I start at the Swift Street parking lot, where I’ve navigated some of South Burlington’s 100 miles of roads to park my twenty-first century car. The current road network gives city residents access to thousands of places very quickly, but it’s very different from the horse and buggy days I’m about to dip into.
As I start on the trail, I’m quickly engulfed by the tall white pines. Soon, I stop at a blow-down that’s been cut up, and count about 100 rings. The first 20 are noticeably wider than the later ones, signaling abundant sunlight as it got started. That fits with the old photographs of this area as all farmland in the early 1900s.
After ten minutes of level walking, the trail starts a sharp descent that also brings a dive deeper into the past. Just ahead are the earthworks I had heard about – two parallel mounds stretching off to the left. They are much larger than I expected: 8-10 feet high and about 30 feet wide at the base, and separated by flat-bottomed troughs about 15-20 feet wide. Local history tells me I’m looking at some nineteenth-century railroad beds, but I can’t quite interpret it all. So, I get out my LiDAR image to help me.

LiDAR is a new type of hi-tech aerial imagery that uses pulses of laser light to let you see “through the trees” to the ground surface below. The LiDAR image of East Woods shows the ground features in striking relief and makes them much easier to understand. Besides the roadways that frame the photo, the image focuses on a broad northerly bend of Potash Brook with its steep banks crossed twice by some sweeping, parallel linear earthworks.
As I look back and forth between the LiDAR image and the undulating mounds and troughs around me, I begin to understand that the railroad beds ran through the troughs, not on the mounds. The mound tops are the original ground level and the troughs were cut down through that. If I follow the rail beds as they cross the trail and go to the right toward the brook, I see that they are built out over the stream bank and stop suddenly at the brook edge. Looking carefully, I can see matching embankments on the brook’s other side. Suddenly all the pieces make sense. I can erase the trees in my mind’s eye and see how it would have looked back in the 1890s.
The LiDAR image shows the two rail embankments on the brook’s farther side clearly – they spread apart just beyond the brook edge. The northerly one bends off toward Essex Junction where it was to join other regional rail lines. The southerly one goes east and then eventually curves south toward its goals of Hinesburg and Bristol. Both Hinesburg and Bristol were bypassed when the original railroad was built into Burlington around 1850, despite both towns being water-powered manufacturing centers with populations larger than Shelburne or South Burlington. When this rail line was being planned, public transportation from Hinesburg to Burlington was a daily horse-drawn stagecoach trip along what is Rte. 116 today. The stagecoach schedule says it was a 3-hour journey over the 13 miles of dirt roadway (not paved until the 1930s). The newly planned railroad trip would have taken 15-20 minutes – a dramatic improvement for manufacturers and day passengers alike. But after construction began, the financing fell through. The rail beds to Hinesburg and Bristol were never finished, nor were the tracks ever laid. The rail line to Essex Junction ran for just a few years. The embankments and cuttings here were abandoned, and eventually the forest claimed this area.

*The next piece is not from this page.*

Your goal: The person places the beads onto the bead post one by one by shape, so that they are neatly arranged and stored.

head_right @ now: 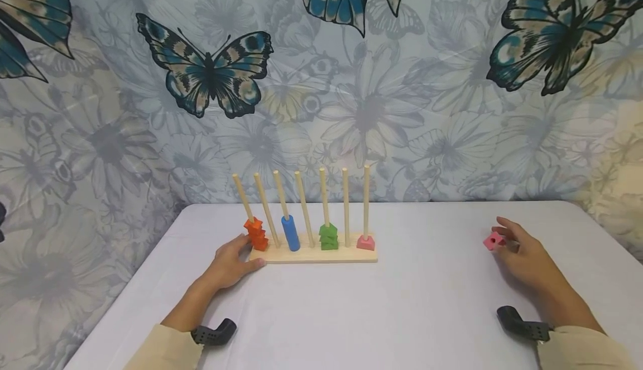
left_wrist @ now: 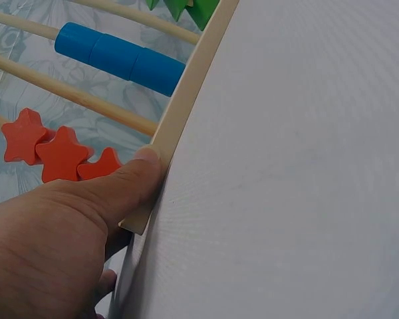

Continuing on the trail as it hugs Potash Brook’s northerly loop, I eventually come to the west end of the same undulating mound system. Here again the cuttings are the rail beds. As they approach the brook, they are built out level to meet the rail bridge crossings to the Burlington waterfront.
As I continue the trail circuit, I leave the nineteenth-century earthworks behind and return to the present-day and feel the refreshment that forest time can bring. Though the mounds and troughs are certainly intriguing, I realize that maybe it was a lucky thing for us that the 1890s rail lines were abandoned. If they hadn’t been, we might not be able to walk through what has become a lovely forested natural area.